Сегодня вечером у меня сидел М. С. Попов, которому я дал Записку о земском и городском съездах союзов. Вдруг входят М. И. Терещенко и его коллега по земскому союзу на Юго-Западном фронте Сергей Поликарпович Шликевич. Терещенко выглядит молодцом, глаза ясные, как всегда говорящие, настроение бодрое, молод, оживлен. Шликевич усталый, не очень подвижный, но преисполненный понимания долга земской работы на фронте, в чем отлично дополняет Терещенко. Оба они были рады увидеть у меня на карте, что Рига не сдана и пр. — на Юго-Западном фронте ходили басни о сдаче на Северном фронте наших позиций далеко вглубь. Я прочел всем троим Записку. Они ее не знали, несмотря на большую вообще осведомленность Терещенко. Конечно, возмущались, несмотря на то что по тону и содержанию Записка вполне под стать, разве только какому-нибудь провинциальному приставу.

 

Они пришли ко мне прямо от Алексеева, у которого пробыли около 20 минут. Он подчеркнул им свое сочувственное отношение к земскому союзу и, я думаю, на этот раз был неискренен: скоро я достану документы, удостоверяющие мое предположение. Они оба обратили внимание, что Алексеев сидел у себя не в генерал-адъютантских погонах, но не заметили, что он был в погонах генерального штаба с вензелями.

 

Об Иванове оба отзываются, как о человеке очень мелочном, безо всякого кругозора и широкого понимания дела, мелком формалисте, думавшем, что приближением к себе свиты [584] генерал-майора князя Барятинского и поднесением Георгия царю и Георгиевской медали наследнику он упрочивал свое положение. О Брусилове мнения различны: Терещенко считает его ограниченным, Шликевич — умным, но оба сходятся на честности и понимании момента в отношении пользования общественными средствами и силами.

 

Говорили о безлюдье в Ставке; согласны, что высоко ценимый ими Алексеев не умеет выбирать людей.

 

Терещенко занят киевским военно-промышленным комитетом и земским союзом, ложится в 2 ночи, встает в 6 утра; работает много и хорошо себя чувствует.

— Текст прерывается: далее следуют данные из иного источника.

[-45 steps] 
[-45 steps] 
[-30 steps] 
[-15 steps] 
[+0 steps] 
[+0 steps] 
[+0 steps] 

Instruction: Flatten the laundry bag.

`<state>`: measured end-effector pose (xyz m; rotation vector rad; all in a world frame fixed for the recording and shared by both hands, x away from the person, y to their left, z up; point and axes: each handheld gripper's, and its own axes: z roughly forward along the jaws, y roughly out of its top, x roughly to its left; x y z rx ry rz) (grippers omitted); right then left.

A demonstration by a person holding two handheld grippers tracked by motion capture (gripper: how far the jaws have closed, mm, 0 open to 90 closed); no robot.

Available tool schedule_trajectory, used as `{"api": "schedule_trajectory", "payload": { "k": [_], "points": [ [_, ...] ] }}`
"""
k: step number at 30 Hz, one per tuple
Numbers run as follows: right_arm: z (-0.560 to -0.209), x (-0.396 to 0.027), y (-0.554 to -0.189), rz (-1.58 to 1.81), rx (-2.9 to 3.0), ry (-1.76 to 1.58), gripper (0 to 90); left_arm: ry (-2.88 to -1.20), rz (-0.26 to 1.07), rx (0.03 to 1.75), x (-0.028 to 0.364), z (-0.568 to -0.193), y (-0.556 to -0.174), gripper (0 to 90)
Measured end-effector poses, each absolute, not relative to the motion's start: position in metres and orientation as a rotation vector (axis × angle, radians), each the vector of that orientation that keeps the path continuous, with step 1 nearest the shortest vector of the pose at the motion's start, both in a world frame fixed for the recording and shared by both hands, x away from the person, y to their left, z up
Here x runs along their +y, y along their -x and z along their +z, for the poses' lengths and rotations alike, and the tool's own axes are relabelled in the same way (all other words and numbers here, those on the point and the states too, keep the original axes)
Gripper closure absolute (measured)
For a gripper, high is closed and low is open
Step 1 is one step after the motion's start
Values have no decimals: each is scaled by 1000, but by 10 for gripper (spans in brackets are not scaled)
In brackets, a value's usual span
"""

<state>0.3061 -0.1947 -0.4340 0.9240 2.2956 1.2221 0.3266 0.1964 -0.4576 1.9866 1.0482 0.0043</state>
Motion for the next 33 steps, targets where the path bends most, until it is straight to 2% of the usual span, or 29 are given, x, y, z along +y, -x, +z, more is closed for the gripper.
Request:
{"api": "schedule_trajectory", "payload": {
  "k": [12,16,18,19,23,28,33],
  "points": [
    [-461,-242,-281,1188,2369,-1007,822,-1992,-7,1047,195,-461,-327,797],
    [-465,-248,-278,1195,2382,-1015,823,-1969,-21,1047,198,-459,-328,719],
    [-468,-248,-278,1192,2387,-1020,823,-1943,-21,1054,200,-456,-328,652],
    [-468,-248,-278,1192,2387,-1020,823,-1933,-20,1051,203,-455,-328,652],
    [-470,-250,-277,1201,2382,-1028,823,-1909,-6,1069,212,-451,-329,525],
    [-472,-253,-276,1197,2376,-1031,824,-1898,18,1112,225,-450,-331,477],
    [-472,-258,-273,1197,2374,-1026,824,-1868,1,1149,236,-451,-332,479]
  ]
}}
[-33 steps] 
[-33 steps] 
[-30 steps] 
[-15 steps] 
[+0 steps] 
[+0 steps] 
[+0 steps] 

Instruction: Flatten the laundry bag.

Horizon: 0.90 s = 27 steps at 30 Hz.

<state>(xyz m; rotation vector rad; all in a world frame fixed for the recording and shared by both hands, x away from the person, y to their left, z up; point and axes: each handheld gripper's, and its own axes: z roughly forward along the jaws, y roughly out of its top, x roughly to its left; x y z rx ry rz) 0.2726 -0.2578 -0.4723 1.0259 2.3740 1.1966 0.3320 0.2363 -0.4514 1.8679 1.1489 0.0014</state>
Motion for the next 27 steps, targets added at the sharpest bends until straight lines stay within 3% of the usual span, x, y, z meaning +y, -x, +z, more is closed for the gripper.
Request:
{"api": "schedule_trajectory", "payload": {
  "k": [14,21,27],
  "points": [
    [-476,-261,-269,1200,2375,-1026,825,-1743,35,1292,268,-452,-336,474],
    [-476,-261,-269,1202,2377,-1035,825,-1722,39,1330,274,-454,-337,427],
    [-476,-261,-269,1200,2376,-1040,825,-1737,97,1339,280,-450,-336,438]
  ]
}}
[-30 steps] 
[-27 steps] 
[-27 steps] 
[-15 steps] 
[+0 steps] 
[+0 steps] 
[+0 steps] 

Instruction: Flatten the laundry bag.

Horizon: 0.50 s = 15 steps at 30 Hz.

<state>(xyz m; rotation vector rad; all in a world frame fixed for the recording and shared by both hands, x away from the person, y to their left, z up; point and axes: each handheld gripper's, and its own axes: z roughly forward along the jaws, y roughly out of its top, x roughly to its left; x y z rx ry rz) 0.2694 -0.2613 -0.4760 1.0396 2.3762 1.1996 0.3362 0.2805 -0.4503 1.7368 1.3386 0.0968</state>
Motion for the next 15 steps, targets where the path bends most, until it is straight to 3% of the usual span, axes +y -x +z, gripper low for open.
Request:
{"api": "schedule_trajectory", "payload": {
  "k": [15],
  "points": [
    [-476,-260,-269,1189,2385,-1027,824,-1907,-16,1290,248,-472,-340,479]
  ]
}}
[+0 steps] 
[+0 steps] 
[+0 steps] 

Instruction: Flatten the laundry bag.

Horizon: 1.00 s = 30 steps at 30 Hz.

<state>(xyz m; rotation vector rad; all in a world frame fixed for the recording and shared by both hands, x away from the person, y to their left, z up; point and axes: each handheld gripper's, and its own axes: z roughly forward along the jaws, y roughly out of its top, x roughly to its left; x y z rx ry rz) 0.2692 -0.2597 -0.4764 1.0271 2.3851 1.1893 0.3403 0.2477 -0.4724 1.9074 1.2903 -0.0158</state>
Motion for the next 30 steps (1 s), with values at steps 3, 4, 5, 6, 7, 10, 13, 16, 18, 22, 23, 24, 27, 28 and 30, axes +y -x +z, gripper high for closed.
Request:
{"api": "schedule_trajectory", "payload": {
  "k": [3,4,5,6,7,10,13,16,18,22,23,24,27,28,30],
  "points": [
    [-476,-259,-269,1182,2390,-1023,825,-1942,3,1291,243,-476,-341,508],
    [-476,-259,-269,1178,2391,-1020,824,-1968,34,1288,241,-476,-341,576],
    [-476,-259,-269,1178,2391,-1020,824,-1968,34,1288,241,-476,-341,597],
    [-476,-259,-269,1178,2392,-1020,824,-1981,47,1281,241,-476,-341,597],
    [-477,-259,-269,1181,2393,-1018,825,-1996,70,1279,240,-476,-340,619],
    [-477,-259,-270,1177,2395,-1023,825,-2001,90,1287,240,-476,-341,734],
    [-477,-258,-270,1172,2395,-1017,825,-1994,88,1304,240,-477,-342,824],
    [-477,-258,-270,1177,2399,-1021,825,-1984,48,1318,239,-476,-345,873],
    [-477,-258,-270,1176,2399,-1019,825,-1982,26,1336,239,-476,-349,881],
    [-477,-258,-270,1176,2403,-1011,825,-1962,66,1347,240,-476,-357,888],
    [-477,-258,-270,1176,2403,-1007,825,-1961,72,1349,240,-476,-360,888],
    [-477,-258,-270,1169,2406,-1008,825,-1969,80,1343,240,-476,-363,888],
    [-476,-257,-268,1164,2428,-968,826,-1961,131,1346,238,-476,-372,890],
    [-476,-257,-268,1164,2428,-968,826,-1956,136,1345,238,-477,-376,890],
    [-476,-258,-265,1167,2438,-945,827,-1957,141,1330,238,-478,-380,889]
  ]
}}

Между прочим, земский союз занят мыслью использовать днепровские пороги на 60 верстах устройством сети электрических силовых станций по проекту, который будет давать общую энергию в 1 000 000 сил, поднимет воду в Днепре на 18 вершков и потребует отчуждения у графа Воронцова-Дашкова земли на сумму около 4 000 000 руб.; стоимость проекта — 52 миллиона. Другой проект, правительственный — сила станций 101 000, подъем на 10 вершков, цена 12 000 000. Только теперь, во время войны, и можно осуществить этот грандиозный замысел, который неузнаваемо поднимет донецкое горное и металлургическое дело, и потому им очень заняты. М. С. Попов дал Терещенко и Шликевичу указания, как провести это дело по инстанциям.